__PROBLEM REQUIREMENTS__. In the listing that follows, tally the lines containing "picture"; give the count and nothing more.

- - -

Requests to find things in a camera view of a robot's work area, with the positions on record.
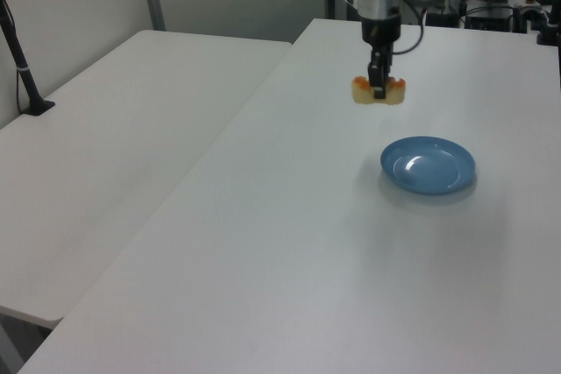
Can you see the blue round plate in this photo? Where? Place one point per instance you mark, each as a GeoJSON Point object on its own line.
{"type": "Point", "coordinates": [427, 167]}

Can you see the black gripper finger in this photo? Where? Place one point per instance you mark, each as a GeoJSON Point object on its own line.
{"type": "Point", "coordinates": [386, 65]}
{"type": "Point", "coordinates": [375, 74]}

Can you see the orange glazed bread loaf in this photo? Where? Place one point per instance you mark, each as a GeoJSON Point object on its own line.
{"type": "Point", "coordinates": [396, 93]}

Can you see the black clamp post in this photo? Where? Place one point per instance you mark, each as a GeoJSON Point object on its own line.
{"type": "Point", "coordinates": [551, 19]}

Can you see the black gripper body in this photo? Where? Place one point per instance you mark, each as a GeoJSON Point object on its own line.
{"type": "Point", "coordinates": [381, 30]}

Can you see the white side table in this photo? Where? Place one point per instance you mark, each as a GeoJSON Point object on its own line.
{"type": "Point", "coordinates": [109, 146]}

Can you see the black pole with base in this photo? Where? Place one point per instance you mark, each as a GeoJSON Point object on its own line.
{"type": "Point", "coordinates": [19, 63]}

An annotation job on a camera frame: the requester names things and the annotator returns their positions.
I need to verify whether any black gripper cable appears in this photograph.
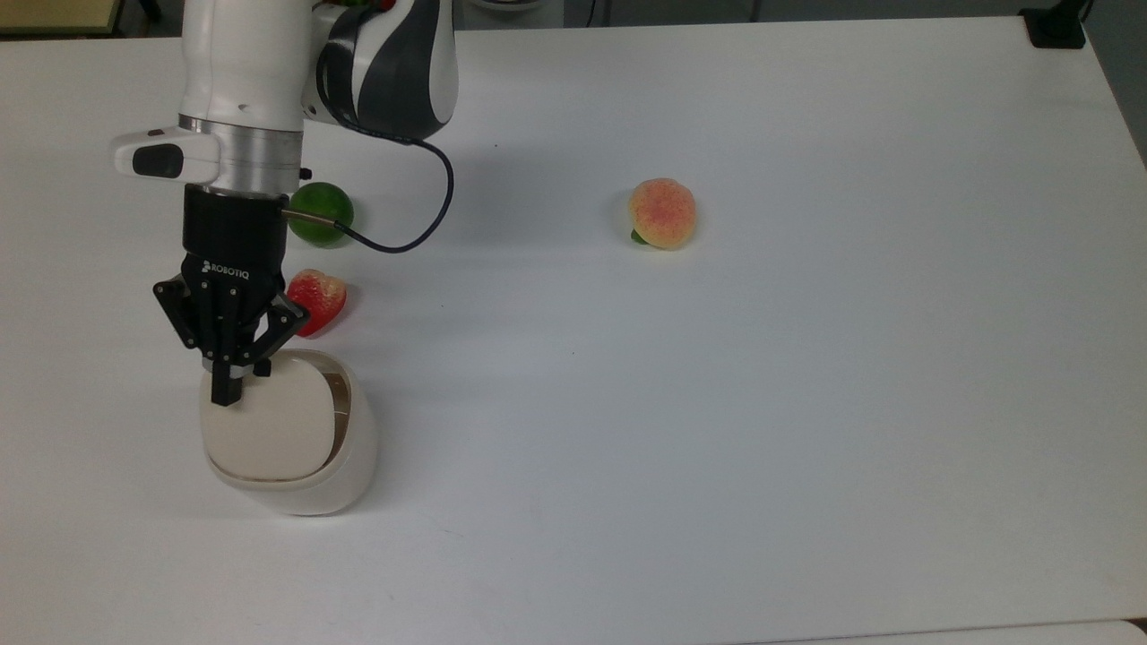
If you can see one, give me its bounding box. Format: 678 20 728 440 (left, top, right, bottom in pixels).
281 116 456 255

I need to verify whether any cream flip-lid garbage bin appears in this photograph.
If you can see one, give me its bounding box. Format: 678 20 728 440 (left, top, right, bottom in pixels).
199 348 380 518

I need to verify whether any red toy strawberry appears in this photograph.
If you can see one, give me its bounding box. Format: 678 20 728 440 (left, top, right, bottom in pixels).
286 268 349 340

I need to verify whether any green toy lime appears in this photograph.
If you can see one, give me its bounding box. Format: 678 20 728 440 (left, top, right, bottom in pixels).
286 182 356 246

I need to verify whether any black table clamp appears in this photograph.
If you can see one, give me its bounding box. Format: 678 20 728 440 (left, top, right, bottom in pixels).
1020 0 1091 50

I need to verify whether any orange-yellow toy peach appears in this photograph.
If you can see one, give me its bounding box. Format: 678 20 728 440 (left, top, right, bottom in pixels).
626 177 699 251

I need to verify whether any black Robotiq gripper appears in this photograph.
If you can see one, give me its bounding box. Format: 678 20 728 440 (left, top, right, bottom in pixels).
152 185 311 409

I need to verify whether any wooden board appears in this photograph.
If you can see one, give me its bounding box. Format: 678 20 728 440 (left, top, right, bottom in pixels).
0 0 124 37

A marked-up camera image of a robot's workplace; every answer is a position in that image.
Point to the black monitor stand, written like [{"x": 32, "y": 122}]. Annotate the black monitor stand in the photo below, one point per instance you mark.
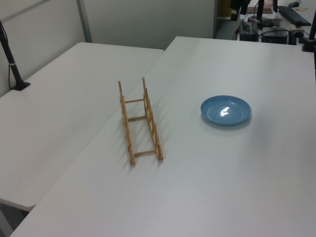
[{"x": 260, "y": 12}]

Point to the black flat device box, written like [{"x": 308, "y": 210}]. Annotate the black flat device box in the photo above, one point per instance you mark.
[{"x": 275, "y": 37}]

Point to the black computer mouse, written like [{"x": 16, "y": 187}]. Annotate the black computer mouse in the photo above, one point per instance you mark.
[{"x": 293, "y": 4}]

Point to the black electronics box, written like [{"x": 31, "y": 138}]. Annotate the black electronics box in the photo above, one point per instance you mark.
[{"x": 248, "y": 32}]

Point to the blue plastic plate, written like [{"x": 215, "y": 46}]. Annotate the blue plastic plate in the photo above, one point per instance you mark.
[{"x": 214, "y": 116}]

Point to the white adjoining table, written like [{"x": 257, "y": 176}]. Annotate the white adjoining table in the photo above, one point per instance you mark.
[{"x": 61, "y": 98}]

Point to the black computer keyboard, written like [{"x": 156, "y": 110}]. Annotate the black computer keyboard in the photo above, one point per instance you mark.
[{"x": 293, "y": 14}]

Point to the black camera pole with tie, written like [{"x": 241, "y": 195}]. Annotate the black camera pole with tie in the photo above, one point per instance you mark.
[{"x": 16, "y": 74}]

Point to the wooden plate rack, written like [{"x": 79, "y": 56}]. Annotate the wooden plate rack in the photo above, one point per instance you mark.
[{"x": 155, "y": 133}]

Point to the brown cardboard box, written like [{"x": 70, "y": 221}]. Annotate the brown cardboard box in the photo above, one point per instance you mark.
[{"x": 223, "y": 8}]

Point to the black clamped camera pole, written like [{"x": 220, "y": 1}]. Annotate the black clamped camera pole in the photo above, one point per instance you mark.
[{"x": 307, "y": 45}]

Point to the grey partition frame post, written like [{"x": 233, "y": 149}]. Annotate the grey partition frame post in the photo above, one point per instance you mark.
[{"x": 84, "y": 22}]

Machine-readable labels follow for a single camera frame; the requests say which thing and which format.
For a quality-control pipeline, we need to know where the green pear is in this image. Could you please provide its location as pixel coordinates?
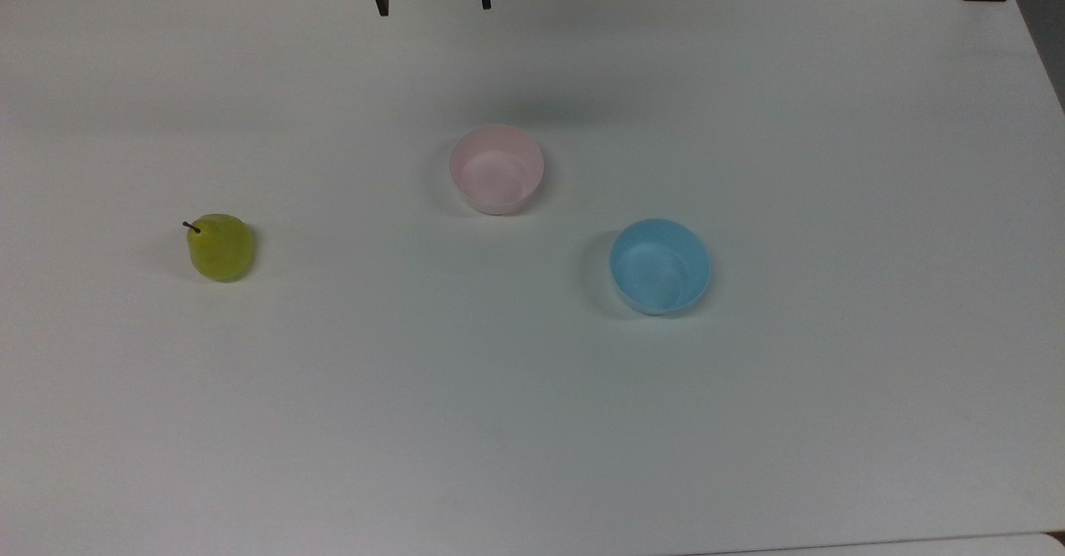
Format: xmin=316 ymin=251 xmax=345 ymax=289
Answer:
xmin=182 ymin=213 xmax=256 ymax=283

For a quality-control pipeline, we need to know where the pink plastic bowl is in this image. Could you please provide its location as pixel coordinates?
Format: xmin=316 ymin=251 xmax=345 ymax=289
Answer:
xmin=449 ymin=125 xmax=546 ymax=216

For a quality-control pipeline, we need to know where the blue plastic bowl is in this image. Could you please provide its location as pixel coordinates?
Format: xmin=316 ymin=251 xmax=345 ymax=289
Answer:
xmin=609 ymin=218 xmax=713 ymax=317

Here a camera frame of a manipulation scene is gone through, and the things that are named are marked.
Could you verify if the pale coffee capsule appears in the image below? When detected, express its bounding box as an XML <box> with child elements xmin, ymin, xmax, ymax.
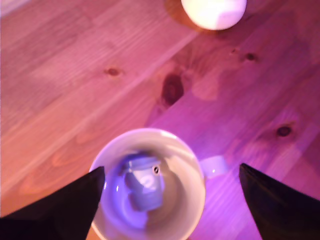
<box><xmin>123</xmin><ymin>154</ymin><xmax>166</xmax><ymax>212</ymax></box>

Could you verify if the cartoon printed coffee mug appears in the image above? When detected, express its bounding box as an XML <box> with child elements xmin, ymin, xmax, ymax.
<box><xmin>88</xmin><ymin>127</ymin><xmax>229</xmax><ymax>240</ymax></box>

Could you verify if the white insulated bottle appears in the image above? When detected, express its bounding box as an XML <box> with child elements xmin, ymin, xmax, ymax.
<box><xmin>180</xmin><ymin>0</ymin><xmax>248</xmax><ymax>32</ymax></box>

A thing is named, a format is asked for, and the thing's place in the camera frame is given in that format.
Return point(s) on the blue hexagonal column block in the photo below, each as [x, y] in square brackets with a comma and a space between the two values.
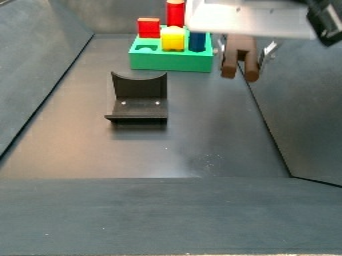
[197, 42]

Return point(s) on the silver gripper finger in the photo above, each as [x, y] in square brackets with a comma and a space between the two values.
[268, 53]
[221, 47]

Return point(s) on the brown square-circle forked object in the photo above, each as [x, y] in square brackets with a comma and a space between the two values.
[241, 49]

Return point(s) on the green block base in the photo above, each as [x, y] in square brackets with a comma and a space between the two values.
[147, 56]

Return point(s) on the black fixture stand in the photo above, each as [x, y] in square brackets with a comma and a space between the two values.
[141, 98]

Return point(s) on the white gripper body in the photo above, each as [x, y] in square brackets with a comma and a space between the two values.
[262, 18]

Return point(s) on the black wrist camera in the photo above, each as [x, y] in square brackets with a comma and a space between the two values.
[325, 18]

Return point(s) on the red cube block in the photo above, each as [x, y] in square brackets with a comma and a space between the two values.
[149, 27]

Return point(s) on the red cylinder block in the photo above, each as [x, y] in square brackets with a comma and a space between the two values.
[175, 13]

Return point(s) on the yellow rounded block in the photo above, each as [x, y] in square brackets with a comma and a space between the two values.
[173, 38]

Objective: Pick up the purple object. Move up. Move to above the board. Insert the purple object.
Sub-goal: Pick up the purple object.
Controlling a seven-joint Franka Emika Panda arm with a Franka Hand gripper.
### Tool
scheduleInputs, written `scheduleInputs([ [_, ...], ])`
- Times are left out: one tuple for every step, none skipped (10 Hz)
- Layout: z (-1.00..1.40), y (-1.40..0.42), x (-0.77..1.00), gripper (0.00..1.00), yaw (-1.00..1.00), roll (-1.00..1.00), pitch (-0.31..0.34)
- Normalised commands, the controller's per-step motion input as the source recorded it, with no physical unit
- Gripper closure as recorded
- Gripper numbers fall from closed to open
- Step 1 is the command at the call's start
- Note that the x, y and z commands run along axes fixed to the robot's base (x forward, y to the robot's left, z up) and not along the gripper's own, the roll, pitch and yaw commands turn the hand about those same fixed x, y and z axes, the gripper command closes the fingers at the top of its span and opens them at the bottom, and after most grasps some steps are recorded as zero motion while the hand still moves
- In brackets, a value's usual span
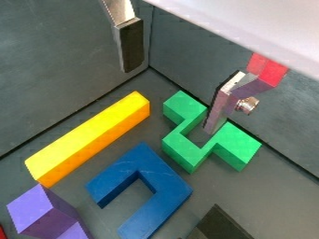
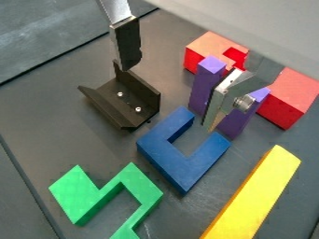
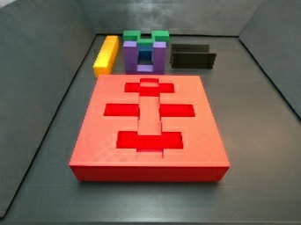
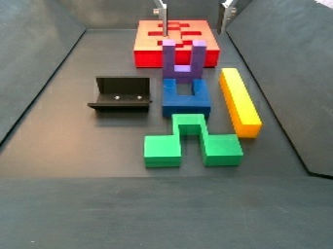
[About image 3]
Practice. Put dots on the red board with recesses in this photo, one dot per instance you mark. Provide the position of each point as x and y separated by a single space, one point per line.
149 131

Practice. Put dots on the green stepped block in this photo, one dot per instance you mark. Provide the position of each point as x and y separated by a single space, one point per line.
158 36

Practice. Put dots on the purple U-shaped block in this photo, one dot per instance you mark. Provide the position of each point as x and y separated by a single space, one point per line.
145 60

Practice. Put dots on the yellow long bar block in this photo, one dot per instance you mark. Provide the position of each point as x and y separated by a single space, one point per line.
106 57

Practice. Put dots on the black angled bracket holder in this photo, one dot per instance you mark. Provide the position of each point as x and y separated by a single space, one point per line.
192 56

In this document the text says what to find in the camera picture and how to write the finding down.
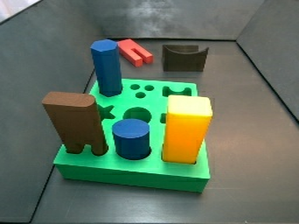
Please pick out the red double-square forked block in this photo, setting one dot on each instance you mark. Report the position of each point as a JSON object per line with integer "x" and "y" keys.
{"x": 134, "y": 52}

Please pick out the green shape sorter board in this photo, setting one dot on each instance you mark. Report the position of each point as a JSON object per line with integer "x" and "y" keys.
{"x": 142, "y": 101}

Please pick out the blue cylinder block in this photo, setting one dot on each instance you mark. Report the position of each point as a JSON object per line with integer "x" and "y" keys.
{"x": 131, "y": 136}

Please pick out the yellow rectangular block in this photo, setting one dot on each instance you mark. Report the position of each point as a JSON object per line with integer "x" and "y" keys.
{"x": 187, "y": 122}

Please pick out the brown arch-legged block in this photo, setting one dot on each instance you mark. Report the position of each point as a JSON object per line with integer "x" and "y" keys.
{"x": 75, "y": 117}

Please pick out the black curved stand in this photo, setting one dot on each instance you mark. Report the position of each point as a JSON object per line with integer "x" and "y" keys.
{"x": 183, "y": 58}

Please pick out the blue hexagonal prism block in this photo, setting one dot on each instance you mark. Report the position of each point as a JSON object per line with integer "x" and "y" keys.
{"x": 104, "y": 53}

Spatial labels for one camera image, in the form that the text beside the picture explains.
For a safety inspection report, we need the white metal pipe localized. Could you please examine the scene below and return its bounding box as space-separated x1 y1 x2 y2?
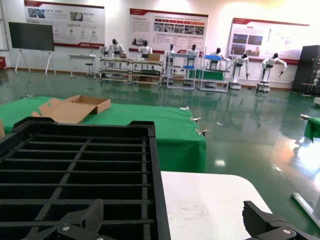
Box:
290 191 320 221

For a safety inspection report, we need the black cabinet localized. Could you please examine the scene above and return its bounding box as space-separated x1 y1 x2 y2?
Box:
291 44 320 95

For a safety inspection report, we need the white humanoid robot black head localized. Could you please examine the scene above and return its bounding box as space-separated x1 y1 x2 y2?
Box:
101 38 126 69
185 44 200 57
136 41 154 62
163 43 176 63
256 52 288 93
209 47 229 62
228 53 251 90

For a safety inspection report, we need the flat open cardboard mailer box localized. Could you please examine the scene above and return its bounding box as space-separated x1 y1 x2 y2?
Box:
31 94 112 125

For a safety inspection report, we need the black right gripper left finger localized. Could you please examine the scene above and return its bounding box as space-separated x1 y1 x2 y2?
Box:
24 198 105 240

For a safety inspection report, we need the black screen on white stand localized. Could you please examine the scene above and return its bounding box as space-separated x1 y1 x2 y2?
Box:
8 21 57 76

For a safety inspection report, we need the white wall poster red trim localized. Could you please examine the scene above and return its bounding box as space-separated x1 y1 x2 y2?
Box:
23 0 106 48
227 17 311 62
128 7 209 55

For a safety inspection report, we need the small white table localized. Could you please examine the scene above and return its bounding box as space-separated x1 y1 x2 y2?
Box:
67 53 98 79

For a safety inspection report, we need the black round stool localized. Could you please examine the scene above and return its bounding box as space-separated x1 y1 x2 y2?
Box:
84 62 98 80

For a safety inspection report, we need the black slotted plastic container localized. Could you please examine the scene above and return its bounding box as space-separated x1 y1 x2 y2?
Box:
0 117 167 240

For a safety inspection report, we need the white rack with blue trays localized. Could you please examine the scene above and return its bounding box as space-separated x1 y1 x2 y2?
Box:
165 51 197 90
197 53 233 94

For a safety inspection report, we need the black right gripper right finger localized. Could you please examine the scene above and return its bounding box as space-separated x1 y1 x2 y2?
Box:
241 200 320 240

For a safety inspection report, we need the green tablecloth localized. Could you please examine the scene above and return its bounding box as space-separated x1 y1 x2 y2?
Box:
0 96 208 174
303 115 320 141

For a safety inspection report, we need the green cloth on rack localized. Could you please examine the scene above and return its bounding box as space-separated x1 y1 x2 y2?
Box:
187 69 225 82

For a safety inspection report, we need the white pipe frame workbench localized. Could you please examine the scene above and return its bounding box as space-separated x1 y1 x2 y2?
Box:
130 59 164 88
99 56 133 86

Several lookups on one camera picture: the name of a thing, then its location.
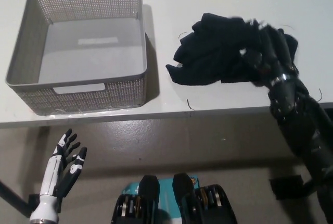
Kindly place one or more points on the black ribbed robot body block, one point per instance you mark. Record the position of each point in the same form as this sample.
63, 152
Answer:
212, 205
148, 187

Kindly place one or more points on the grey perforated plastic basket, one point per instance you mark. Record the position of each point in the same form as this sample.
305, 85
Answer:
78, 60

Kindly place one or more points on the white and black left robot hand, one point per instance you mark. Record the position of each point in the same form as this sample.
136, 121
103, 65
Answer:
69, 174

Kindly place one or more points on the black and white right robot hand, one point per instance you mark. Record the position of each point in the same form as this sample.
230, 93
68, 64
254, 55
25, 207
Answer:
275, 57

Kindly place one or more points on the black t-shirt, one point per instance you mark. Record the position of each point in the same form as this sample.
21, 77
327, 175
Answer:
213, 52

- - -

__FINISHED EXERCISE__. 3